The pandemic-fueled craze for exercise bikes like Peloton — with on-screen trainers urging couch potatoes to feel the burn — is apparently over.
Instead, treadmills — with furious trainers replaced in some cases by streaming services like Netflix and Prime Video — have regained a foothold in many homes after the Peloton implosion, industry insiders told The Post.
Lou Lentine – chief executive of fitness equipment company Echelon Fit, which sells treadmills and stationary bikes – projects a 40% increase in treadmill sales in the fourth quarter compared to a year earlier.
Peloton also sells both types of fitness equipment, but does not release sales figures.
You don’t need a trainer to tell you to exercise more each day, Lentine said. People want to do 30 minutes of cardio, but they also want to watch the latest show on Netflix.
The evidence was borne out in sales figures and searches for competing home machines last year, according to Jungle Scout, a data and analytics platform for e-commerce sellers at Amazon.com.
Treadmill sales are up 99% year-on-year, compared with a 3% drop in exercise bike sales, according to Jungle Scout, which cited data through Aug. 26.
What’s more, Amazon searches in that period that include the word treadmill outnumber “exercise bike” — 106,087 per week to 35,303, according to data from Jungle Scout.
Peloton made bikes all the rage, but now that its marketing machine has cooled down, treadmills are hotter than ever, Lentine said.
Customers have been brainwashed into buying bikes, Lentine added, noting that treadmills have always outnumbered bikes in gyms.

The Chattanooga, Tenn.-based company’s mats, which start at $1,300 and can go as high as $4,000, are sold at Walmart, Costco, Dicks Sporting Goods and Amazon. Peloton treadmills cost about $3,000.

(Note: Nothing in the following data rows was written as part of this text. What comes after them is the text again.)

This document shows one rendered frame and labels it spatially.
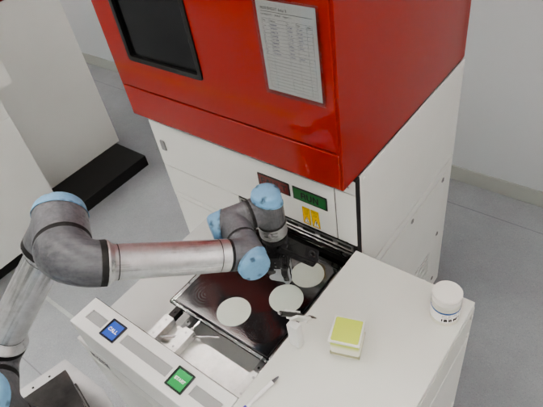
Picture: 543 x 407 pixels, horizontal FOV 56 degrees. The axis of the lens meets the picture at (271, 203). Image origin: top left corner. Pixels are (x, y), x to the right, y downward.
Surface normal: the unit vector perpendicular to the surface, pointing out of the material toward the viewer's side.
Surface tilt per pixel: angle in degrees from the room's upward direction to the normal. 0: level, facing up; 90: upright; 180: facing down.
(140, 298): 0
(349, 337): 0
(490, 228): 0
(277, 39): 90
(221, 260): 66
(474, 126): 90
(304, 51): 90
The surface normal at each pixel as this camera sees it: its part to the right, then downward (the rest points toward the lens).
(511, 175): -0.60, 0.61
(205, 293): -0.14, -0.72
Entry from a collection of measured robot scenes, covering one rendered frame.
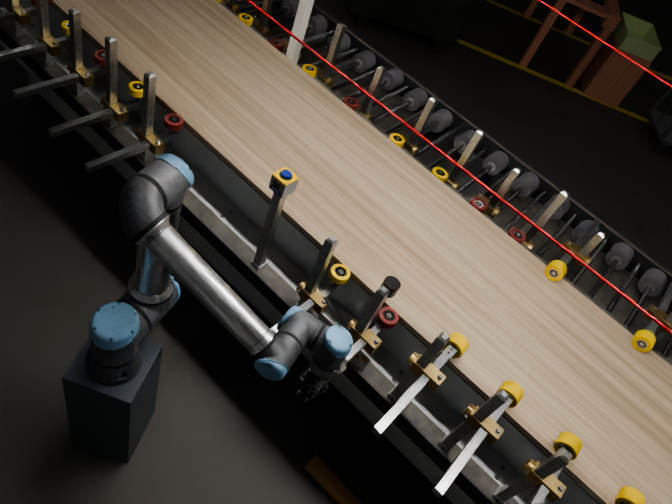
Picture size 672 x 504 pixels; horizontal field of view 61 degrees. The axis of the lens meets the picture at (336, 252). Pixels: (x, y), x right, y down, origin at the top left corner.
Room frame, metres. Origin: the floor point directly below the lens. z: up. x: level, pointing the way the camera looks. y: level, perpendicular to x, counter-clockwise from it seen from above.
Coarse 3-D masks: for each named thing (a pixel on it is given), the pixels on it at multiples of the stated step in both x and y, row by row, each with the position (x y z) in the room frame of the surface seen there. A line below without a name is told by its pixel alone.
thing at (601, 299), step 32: (256, 32) 2.86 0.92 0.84; (384, 64) 3.18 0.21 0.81; (384, 128) 2.72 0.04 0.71; (448, 128) 2.96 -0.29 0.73; (416, 160) 2.40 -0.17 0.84; (448, 160) 2.70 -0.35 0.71; (480, 160) 2.83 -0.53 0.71; (512, 160) 2.80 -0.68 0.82; (576, 224) 2.61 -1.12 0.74; (544, 256) 2.29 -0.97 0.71; (640, 256) 2.48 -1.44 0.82; (576, 288) 2.02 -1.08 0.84; (608, 288) 2.27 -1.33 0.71; (640, 320) 2.15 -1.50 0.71
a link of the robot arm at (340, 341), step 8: (328, 328) 0.98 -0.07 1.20; (336, 328) 0.99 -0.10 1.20; (344, 328) 1.00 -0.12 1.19; (320, 336) 0.95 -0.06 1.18; (328, 336) 0.95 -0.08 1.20; (336, 336) 0.96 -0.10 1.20; (344, 336) 0.98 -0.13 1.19; (320, 344) 0.93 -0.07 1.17; (328, 344) 0.93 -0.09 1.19; (336, 344) 0.94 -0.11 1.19; (344, 344) 0.95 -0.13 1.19; (352, 344) 0.97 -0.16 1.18; (320, 352) 0.92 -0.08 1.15; (328, 352) 0.92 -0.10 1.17; (336, 352) 0.92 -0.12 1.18; (344, 352) 0.93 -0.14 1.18; (320, 360) 0.92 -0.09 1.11; (328, 360) 0.92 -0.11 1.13; (336, 360) 0.92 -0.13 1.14; (320, 368) 0.92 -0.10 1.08; (328, 368) 0.92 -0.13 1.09; (336, 368) 0.93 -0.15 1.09
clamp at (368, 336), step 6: (348, 324) 1.27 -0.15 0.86; (354, 324) 1.27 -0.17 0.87; (354, 330) 1.25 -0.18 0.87; (366, 330) 1.27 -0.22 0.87; (354, 336) 1.25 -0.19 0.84; (360, 336) 1.24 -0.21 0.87; (366, 336) 1.25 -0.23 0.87; (372, 336) 1.26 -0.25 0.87; (366, 342) 1.23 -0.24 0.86; (372, 342) 1.23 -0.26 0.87; (366, 348) 1.22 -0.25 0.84; (372, 348) 1.22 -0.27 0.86
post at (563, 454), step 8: (552, 456) 0.99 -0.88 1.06; (560, 456) 0.97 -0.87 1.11; (568, 456) 0.98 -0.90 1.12; (544, 464) 0.97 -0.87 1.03; (552, 464) 0.97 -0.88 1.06; (560, 464) 0.96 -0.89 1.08; (536, 472) 0.97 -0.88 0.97; (544, 472) 0.96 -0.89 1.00; (552, 472) 0.96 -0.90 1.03; (512, 480) 1.00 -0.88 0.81; (520, 480) 0.97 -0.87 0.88; (504, 488) 0.98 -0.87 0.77; (512, 488) 0.97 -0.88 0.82; (520, 488) 0.96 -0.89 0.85; (504, 496) 0.96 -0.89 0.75; (512, 496) 0.96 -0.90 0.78
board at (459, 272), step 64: (64, 0) 2.29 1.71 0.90; (128, 0) 2.52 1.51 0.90; (192, 0) 2.78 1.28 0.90; (128, 64) 2.05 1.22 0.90; (192, 64) 2.26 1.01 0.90; (256, 64) 2.48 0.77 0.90; (192, 128) 1.85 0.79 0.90; (256, 128) 2.02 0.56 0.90; (320, 128) 2.22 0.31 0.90; (320, 192) 1.81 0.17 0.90; (384, 192) 1.99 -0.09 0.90; (448, 192) 2.19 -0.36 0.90; (384, 256) 1.63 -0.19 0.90; (448, 256) 1.79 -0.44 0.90; (512, 256) 1.96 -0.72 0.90; (448, 320) 1.46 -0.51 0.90; (512, 320) 1.60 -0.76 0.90; (576, 320) 1.76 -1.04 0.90; (576, 384) 1.44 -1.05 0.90; (640, 384) 1.58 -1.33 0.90; (640, 448) 1.29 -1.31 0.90
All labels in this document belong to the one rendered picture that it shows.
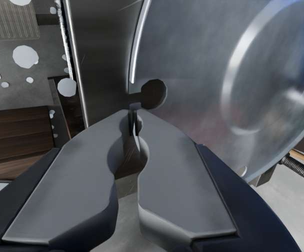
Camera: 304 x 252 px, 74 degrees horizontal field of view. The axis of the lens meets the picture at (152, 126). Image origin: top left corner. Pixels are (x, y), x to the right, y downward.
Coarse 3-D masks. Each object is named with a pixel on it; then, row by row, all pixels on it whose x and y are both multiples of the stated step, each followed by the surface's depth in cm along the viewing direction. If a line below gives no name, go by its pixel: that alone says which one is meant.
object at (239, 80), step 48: (144, 0) 10; (192, 0) 12; (240, 0) 13; (288, 0) 15; (144, 48) 12; (192, 48) 13; (240, 48) 15; (288, 48) 17; (192, 96) 15; (240, 96) 17; (288, 96) 21; (240, 144) 22; (288, 144) 28
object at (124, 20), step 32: (64, 0) 9; (96, 0) 10; (128, 0) 10; (96, 32) 10; (128, 32) 11; (96, 64) 11; (128, 64) 12; (96, 96) 12; (128, 96) 13; (160, 96) 14; (128, 160) 16
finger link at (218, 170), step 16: (208, 160) 8; (224, 176) 7; (224, 192) 7; (240, 192) 6; (256, 192) 6; (240, 208) 6; (256, 208) 6; (240, 224) 6; (256, 224) 6; (272, 224) 6; (192, 240) 5; (208, 240) 5; (224, 240) 5; (240, 240) 5; (256, 240) 5; (272, 240) 5; (288, 240) 5
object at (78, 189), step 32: (96, 128) 10; (128, 128) 11; (64, 160) 8; (96, 160) 8; (32, 192) 7; (64, 192) 7; (96, 192) 7; (32, 224) 6; (64, 224) 6; (96, 224) 6
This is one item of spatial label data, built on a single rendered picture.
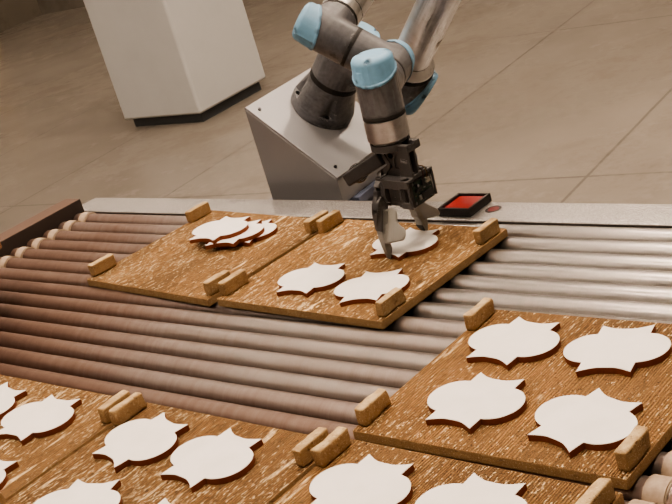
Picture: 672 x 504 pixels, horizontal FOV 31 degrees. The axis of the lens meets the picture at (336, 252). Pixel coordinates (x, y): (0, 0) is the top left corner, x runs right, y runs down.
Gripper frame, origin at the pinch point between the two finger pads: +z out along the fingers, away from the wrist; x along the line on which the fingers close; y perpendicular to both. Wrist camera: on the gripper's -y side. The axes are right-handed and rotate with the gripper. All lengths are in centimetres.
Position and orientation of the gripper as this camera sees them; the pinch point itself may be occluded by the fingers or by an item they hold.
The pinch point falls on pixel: (404, 241)
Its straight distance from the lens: 221.1
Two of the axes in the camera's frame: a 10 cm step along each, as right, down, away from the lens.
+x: 6.5, -4.4, 6.2
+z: 2.3, 8.9, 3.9
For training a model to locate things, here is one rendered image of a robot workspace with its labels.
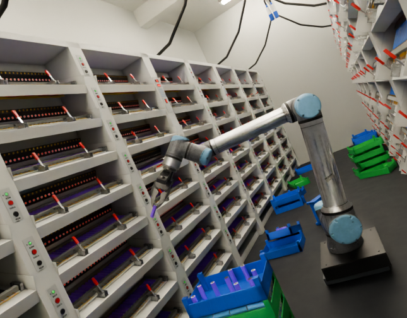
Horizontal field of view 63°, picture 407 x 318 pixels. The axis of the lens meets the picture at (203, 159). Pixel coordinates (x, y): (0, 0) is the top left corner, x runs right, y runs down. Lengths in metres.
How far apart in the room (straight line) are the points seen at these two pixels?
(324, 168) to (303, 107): 0.30
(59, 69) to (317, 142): 1.39
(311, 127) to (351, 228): 0.51
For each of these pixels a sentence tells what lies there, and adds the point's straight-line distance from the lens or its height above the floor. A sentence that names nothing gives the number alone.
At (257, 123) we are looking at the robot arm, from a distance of 1.76.
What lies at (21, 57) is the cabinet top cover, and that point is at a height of 1.72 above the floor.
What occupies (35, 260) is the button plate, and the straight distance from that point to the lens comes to 1.35.
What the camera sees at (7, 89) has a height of 1.48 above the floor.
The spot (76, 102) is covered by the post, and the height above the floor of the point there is 1.45.
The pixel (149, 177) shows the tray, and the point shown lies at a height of 0.92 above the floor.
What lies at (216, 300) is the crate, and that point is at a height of 0.45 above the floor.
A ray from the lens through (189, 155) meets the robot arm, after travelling 1.65.
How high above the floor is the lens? 0.94
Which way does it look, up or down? 2 degrees down
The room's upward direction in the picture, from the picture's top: 25 degrees counter-clockwise
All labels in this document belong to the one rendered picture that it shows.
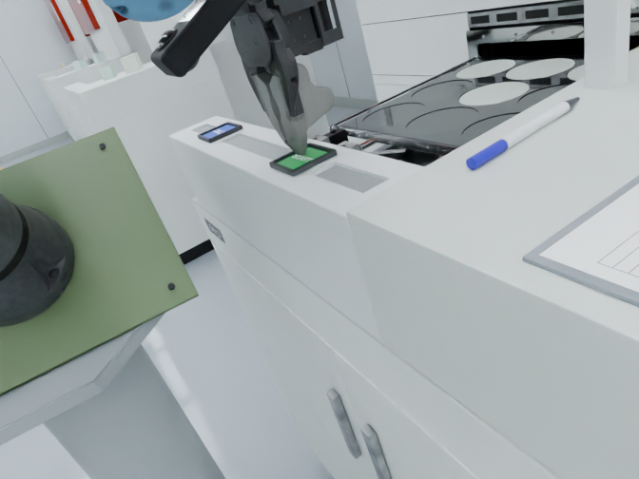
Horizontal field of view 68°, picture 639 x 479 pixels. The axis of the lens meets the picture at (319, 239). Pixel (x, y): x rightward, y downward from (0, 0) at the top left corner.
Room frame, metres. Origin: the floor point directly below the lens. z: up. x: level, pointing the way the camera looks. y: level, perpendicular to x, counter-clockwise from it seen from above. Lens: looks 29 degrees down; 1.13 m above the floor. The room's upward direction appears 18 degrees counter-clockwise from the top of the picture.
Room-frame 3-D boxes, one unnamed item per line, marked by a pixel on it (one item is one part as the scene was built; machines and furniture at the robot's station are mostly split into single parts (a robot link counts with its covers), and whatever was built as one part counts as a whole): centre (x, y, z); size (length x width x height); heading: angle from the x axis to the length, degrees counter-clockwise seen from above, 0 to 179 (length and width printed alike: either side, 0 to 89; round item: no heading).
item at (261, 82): (0.51, -0.02, 1.01); 0.06 x 0.03 x 0.09; 113
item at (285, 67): (0.47, -0.01, 1.06); 0.05 x 0.02 x 0.09; 23
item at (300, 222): (0.61, 0.04, 0.89); 0.55 x 0.09 x 0.14; 23
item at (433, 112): (0.69, -0.32, 0.90); 0.34 x 0.34 x 0.01; 23
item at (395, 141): (0.62, -0.15, 0.90); 0.38 x 0.01 x 0.01; 23
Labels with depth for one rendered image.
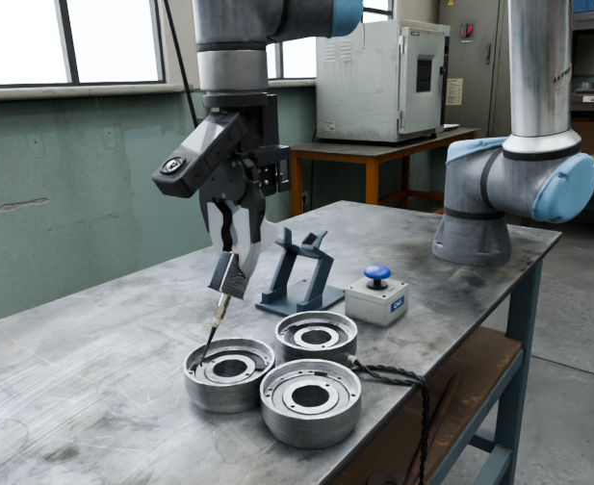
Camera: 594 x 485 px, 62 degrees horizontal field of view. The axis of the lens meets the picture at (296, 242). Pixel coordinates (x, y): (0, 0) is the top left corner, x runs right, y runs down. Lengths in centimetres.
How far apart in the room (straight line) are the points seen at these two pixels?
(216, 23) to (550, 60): 51
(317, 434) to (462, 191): 61
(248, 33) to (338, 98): 244
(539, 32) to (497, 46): 354
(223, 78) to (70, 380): 41
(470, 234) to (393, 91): 187
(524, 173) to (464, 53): 362
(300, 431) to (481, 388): 64
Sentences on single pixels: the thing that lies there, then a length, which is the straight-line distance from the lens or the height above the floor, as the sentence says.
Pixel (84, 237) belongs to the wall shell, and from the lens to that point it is 226.
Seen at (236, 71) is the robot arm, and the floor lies 115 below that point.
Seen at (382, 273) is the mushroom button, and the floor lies 87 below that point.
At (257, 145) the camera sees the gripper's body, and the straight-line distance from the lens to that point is 59.
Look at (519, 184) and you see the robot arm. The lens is 89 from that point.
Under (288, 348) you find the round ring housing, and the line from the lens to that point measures 61.
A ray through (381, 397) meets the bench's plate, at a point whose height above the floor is 80.
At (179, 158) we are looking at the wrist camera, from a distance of 52.
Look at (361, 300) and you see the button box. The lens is 74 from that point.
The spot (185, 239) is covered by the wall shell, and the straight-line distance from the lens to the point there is 256.
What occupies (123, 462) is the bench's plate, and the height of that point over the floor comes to 80.
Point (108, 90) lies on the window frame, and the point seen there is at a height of 113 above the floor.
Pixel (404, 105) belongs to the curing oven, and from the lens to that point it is 277.
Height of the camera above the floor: 114
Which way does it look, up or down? 18 degrees down
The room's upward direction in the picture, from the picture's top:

Echelon plans to launch five new treadmills at different prices and with different features over the next six months, Lentine said.
They will include models that can stream Hulu, Netflix and Amazon Prime Video along with news providers, as well as offering Zoom capabilities as more workers shift to hybrid programming in the wake of the pandemic.
We want to see if people can make a Zoom call while they’re[training]Lentine said.
By contrast, sales of Echelon’s line of exercise bikes have stagnated.
“We have a large inventory of bicycles,” said Lentine. “We are not doing many new orders for bicycles.”

Echelon and other fitness equipment makers are still soaking up excess bike inventory built up during the pandemic, when demand soared.
The shift back to treadmills by fitness fans comes amid Peloton’s spectacular slump, following a wave of negative publicity that has included product recalls and lawsuits related to customer injuries, including the death of a child.
Its share price closed Friday at $6.50, down from $160 a share during the height of the pandemic.
Last year, Peloton was forced to cut costs and laid off more than 5,000 employees. Its founder and CEO, John Foley, stepped down and recalled his original bike because the seatpost was unexpectedly breaking.
In the most recent quarter, Peloton reported that the number of subscribers decreased by 29,000 due to the recall.
The company launched an entertainment option on its screens this summer, equipping them with Amazon Prime Video, Netflix and YouTube and has been testing other streaming providers like Disney+, Apple TV+ and HBO Max.